Implement method to scale as Torflow

090507ee · juga · 5a9be7c5 · 090507ee
Commit 090507ee authored 6 years ago by juga
--- a/sbws/lib/v3bwfile.py
+++ b/sbws/lib/v3bwfile.py
@@ -481,9 +481,196 @@ class V3BWFile(object):
                        'allowed', (1 - accuracy_ratio) * 100, margin * 100)

    @staticmethod
-    def bw_lines_torflow(bw_lines, desc_obs_bws=TORFLOW_OBS_LAST,
+    def bw_torflow_scale(bw_lines, desc_obs_bws=TORFLOW_OBS_LAST,
                         cap=TORFLOW_BW_MARGIN, reverse=False):
-        pass
+        """
+        Obtain final bandwidth measurements applying Torflow's scaling
+        method.
+
+        From Torflow's README.spec.txt (section 2.2)::
+
+            In this way, the resulting network status consensus bandwidth values  # NOQA
+            are effectively re-weighted proportional to how much faster the node  # NOQA
+            was as compared to the rest of the network.
+
+        The variables and steps used in Torflow:
+
+        **strm_bw**::
+
+            The strm_bw field is the average (mean) of all the streams for the relay  # NOQA
+            identified by the fingerprint field.

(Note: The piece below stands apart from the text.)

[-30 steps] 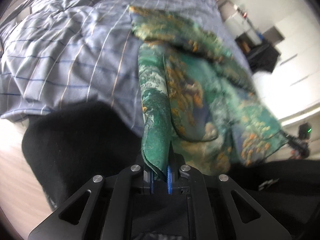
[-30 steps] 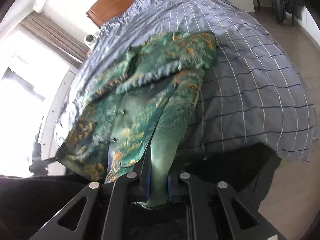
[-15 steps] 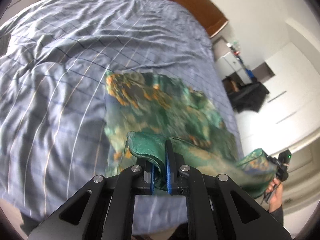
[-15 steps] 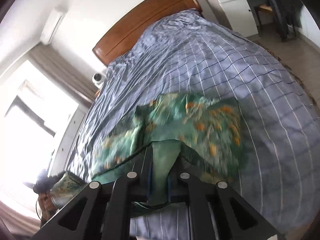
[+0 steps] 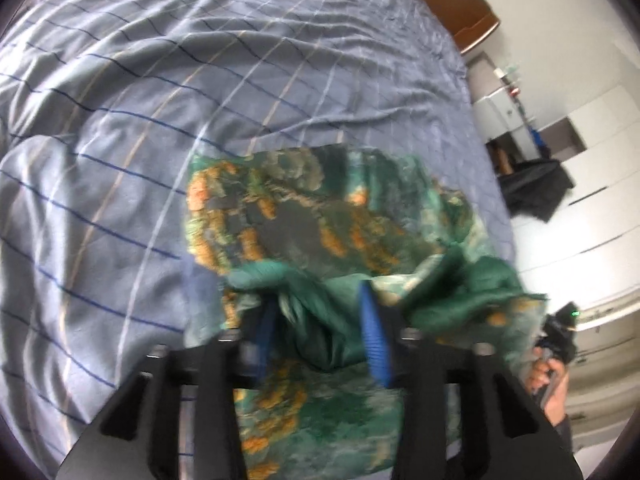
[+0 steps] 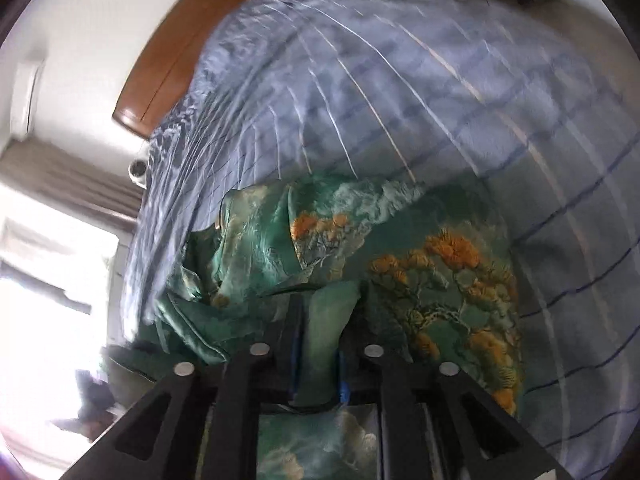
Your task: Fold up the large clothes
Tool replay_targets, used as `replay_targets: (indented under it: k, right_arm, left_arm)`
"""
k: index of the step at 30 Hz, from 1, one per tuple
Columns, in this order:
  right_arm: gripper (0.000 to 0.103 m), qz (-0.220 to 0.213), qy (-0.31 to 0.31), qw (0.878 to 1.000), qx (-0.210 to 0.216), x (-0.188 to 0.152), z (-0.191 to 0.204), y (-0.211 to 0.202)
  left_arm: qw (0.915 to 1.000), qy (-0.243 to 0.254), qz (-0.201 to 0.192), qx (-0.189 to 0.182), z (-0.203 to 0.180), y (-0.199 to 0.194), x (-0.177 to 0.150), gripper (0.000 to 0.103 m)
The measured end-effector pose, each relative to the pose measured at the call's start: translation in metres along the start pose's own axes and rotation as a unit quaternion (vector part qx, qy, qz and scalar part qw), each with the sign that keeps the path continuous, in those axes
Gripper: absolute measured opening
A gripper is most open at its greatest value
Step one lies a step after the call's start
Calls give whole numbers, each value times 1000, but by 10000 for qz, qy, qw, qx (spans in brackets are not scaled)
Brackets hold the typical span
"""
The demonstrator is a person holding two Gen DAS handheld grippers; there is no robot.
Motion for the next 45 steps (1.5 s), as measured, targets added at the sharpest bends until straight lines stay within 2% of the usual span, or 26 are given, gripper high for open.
replay_targets:
  k: [2,3,5,6,9,10,11,12,14,15,16,18,19,20,21,22,23,25,27,30,34,35,37,39,42,45]
  right_arm:
    - [43,69,374,9979,519,5,-7,-6]
    - [48,79,459,9965,689,7,-7,-11]
    - [73,8,435,9955,836,12,-3,-26]
    - [77,-116,288,9965,772,15,1,-37]
    - [78,-181,-212,9980,563,17,13,-57]
    - [78,-141,-499,9982,293,16,18,-59]
    - [78,-66,-1028,9946,-159,13,27,-56]
    - [78,17,-1353,9900,-395,10,32,-52]
    - [78,246,-1920,9759,-1010,2,43,-31]
    - [78,323,-2001,9723,-1166,-1,47,-20]
    - [78,341,-2012,9709,-1254,-1,46,-10]
    - [78,241,-2011,9699,-1353,0,47,2]
    - [78,198,-2072,9684,-1375,-2,50,7]
    - [76,178,-2185,9657,-1390,-4,56,14]
    - [68,183,-2281,9628,-1439,-5,60,18]
    - [29,193,-2420,9567,-1605,-8,65,22]
    - [13,181,-2600,9466,-1896,-12,70,23]
    - [13,-84,-2853,9322,-2227,-14,81,11]
    - [12,-410,-3095,9184,-2431,-12,94,-4]
    - [12,-1011,-3330,8999,-2628,5,117,-26]
    - [12,-1702,-3383,8816,-2818,33,140,-36]
    - [12,-1875,-3480,8709,-2919,39,144,-31]
    - [12,-1956,-3610,8570,-3113,46,144,-15]
    - [12,-1742,-3668,8480,-3405,50,128,19]
    - [12,-1343,-3629,8485,-3610,46,93,62]
    - [12,-1195,-3551,8578,-3519,35,66,88]
  left_arm:
    - [9997,99,-197,-79,-3,-14,1,83]
    - [9989,250,-394,27,-6,-27,1,88]
    - [9970,559,-514,137,-10,-40,0,90]
    - [9954,837,-444,144,-13,-44,-2,91]
    - [9888,1471,-120,238,-19,-38,-13,92]
    - [9867,1594,28,310,-21,-30,-16,92]
    - [9850,1670,152,398,-24,-18,-18,92]
    - [9839,1712,218,473,-27,-10,-19,92]
    - [9804,1806,256,742,-35,14,-18,91]
    - [9786,1822,208,932,-38,23,-16,90]
    - [9773,1833,174,1047,-40,30,-14,84]
    - [9748,1849,151,1239,-42,40,-9,58]
    - [9733,1843,152,1356,-42,42,-8,25]
    - [9726,1813,168,1443,-41,43,-7,10]
    - [9742,1707,188,1466,-39,39,-6,9]
    - [9746,1670,142,1488,-40,35,-5,6]
    - [9734,1687,55,1552,-43,28,-4,5]
    - [9702,1852,-226,1547,-57,8,-2,5]
    - [9619,2063,-640,1673,-77,-7,7,5]
    - [9438,2334,-1348,1913,-107,-18,29,5]
    - [9289,2305,-1846,2234,-122,1,55,5]
    - [9241,2301,-1918,2371,-120,13,59,5]
    - [9200,2234,-1903,2598,-111,41,63,5]
    - [9206,2105,-1738,2793,-92,73,63,5]
    - [9226,2010,-1543,2907,-61,108,53,5]
    - [9201,2020,-1622,2938,-49,126,43,6]
Point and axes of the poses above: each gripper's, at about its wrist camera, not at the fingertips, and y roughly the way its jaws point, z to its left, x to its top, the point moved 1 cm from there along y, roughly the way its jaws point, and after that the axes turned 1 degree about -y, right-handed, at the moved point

+            strm_bw = sum(bw stream x)/|n stream|
+
+        **filt_bw**::
+
+            The filt_bw field is computed similarly, but only the streams equal to  # NOQA
+            or greater than the strm_bw are counted in order to filter very slow  # NOQA
+            streams due to slow node pairings.
+
+        **filt_sbw and strm_sbw**::
+
+            for rs in RouterStats.query.filter(stats_clause).\
+                  options(eagerload_all('router.streams.circuit.routers')).all():  # NOQA
+              tot_sbw = 0
+              sbw_cnt = 0
+              for s in rs.router.streams:
+                if isinstance(s, ClosedStream):
+                  skip = False
+                  #for br in badrouters:
+                  #  if br != rs:
+                  #    if br.router in s.circuit.routers:
+                  #      skip = True
+                  if not skip:
+                    # Throw out outliers < mean
+                    # (too much variance for stddev to filter much)
+                    if rs.strm_closed == 1 or s.bandwidth() >= rs.sbw:
+                      tot_sbw += s.bandwidth()
+                      sbw_cnt += 1
+
+            if sbw_cnt: rs.filt_sbw = tot_sbw/sbw_cnt
+            else: rs.filt_sbw = None
+
+        **filt_avg, and strm_avg**::
+
+            Once we have determined the most recent measurements for each node, we  # NOQA
+            compute an average of the filt_bw fields over all nodes we have measured.  # NOQA
+
+        ::
+
+            filt_avg = sum(map(lambda n: n.filt_bw, nodes.itervalues()))/float(len(nodes))  # NOQA
+            strm_avg = sum(map(lambda n: n.strm_bw, nodes.itervalues()))/float(len(nodes))  # NOQA
+
+        **true_filt_avg and true_strm_avg**::
+
+            for cl in ["Guard+Exit", "Guard", "Exit", "Middle"]:
+                true_filt_avg[cl] = filt_avg
+                true_strm_avg[cl] = strm_avg
+
+        In the non-pid case, all types of nodes get the same avg
+
+        **n.fbw_ratio and n.fsw_ratio**::
+
+            for n in nodes.itervalues():
+                n.fbw_ratio = n.filt_bw/true_filt_avg[n.node_class()]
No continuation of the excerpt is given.